Column by Ofelia Legaspi
Vacay.ca Music Columnist

TORONTO, ONTARIO — Let me tell you a secret. I say secret because a staggering number of my friends are still stuck doing the mainstream parties in this city. Sure, this is a skewed sample and is by no means the barometer of fun in the city, but it does make me wonder how deep this complacency runs. And, honestly, I blame this party plateau on the whole lot of you who haven’t embraced the untz and the underground.
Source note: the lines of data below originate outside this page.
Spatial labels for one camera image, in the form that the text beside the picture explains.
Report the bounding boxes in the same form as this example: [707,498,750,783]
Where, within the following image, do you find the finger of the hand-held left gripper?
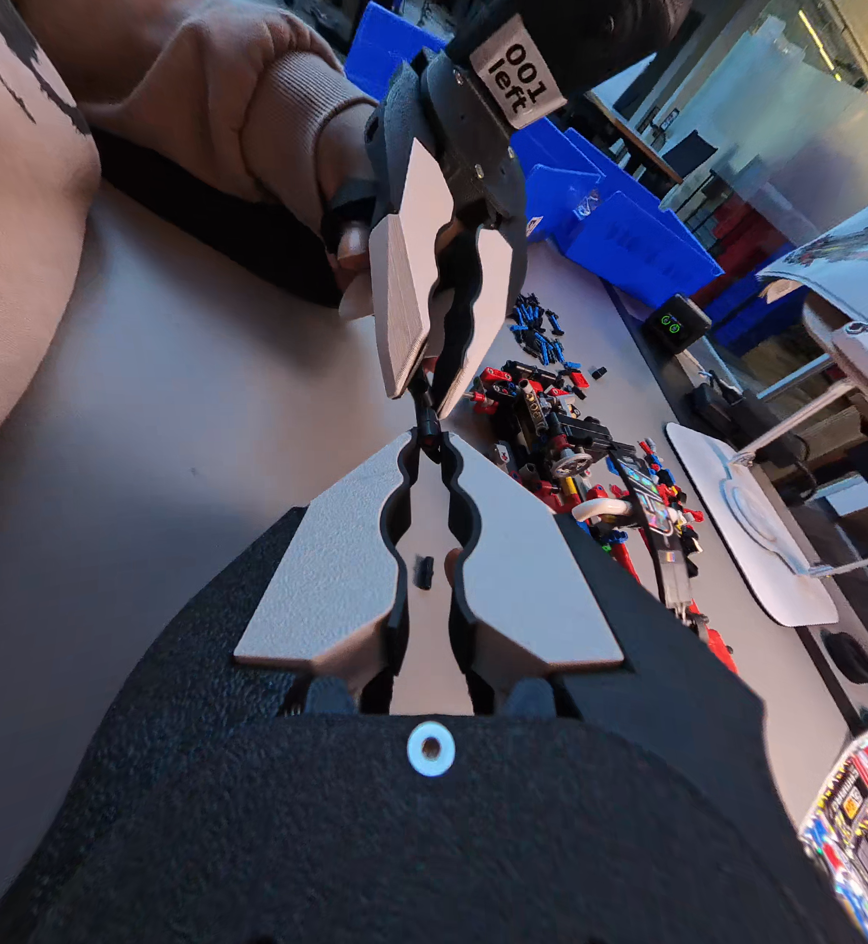
[428,227,516,421]
[367,139,457,401]

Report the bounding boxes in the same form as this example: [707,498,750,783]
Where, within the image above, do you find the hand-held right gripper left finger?
[233,428,420,715]

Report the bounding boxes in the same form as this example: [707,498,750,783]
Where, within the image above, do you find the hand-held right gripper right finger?
[440,429,625,715]

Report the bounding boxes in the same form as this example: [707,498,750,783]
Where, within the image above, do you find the black lego subassembly red pin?
[410,369,446,462]

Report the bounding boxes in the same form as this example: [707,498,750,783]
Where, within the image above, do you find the person's left forearm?
[17,0,377,222]

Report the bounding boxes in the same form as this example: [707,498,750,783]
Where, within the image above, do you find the partly built lego car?
[467,359,741,676]

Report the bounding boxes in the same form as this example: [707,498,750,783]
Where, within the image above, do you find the person's left hand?
[313,103,377,322]

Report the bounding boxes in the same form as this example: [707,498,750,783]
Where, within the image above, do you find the pile of blue black pins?
[508,294,582,368]

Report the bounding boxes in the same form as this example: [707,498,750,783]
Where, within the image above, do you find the black device green lights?
[642,294,713,355]

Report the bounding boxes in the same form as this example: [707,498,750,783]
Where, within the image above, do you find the white book stand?
[666,302,868,628]

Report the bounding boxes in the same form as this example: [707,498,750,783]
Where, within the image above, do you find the black power adapter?
[688,369,811,480]

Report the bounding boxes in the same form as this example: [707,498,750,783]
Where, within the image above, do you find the holographic sticker sheet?
[799,714,868,944]
So, when your friends from out of town pay a visit, when they are not being dragged snoring to the CN Tower or ferried away to the Centre Island with your room-temperature KFC picnic, they are either forced to dance to Top 40 music or down beer to it in some plush booth in a dark, depressing pub downtown. Since I had voluntarily banished myself this month to the sleepy suburbs of Oshawa to spend time with my family, I decided I was due for a short moratorium on this self-imposed exile. So, I  hopped on the Go Train with a toddler-sized hiking backpack full of crazy outfits and couch-surfed in Toronto for the weekend. Since I grew up in the over-populated, over-stimulating city of Manila, Philippines, Toronto to me was initially a shock to the system. I was bored for years. That is until I decided to board a midnight party boat.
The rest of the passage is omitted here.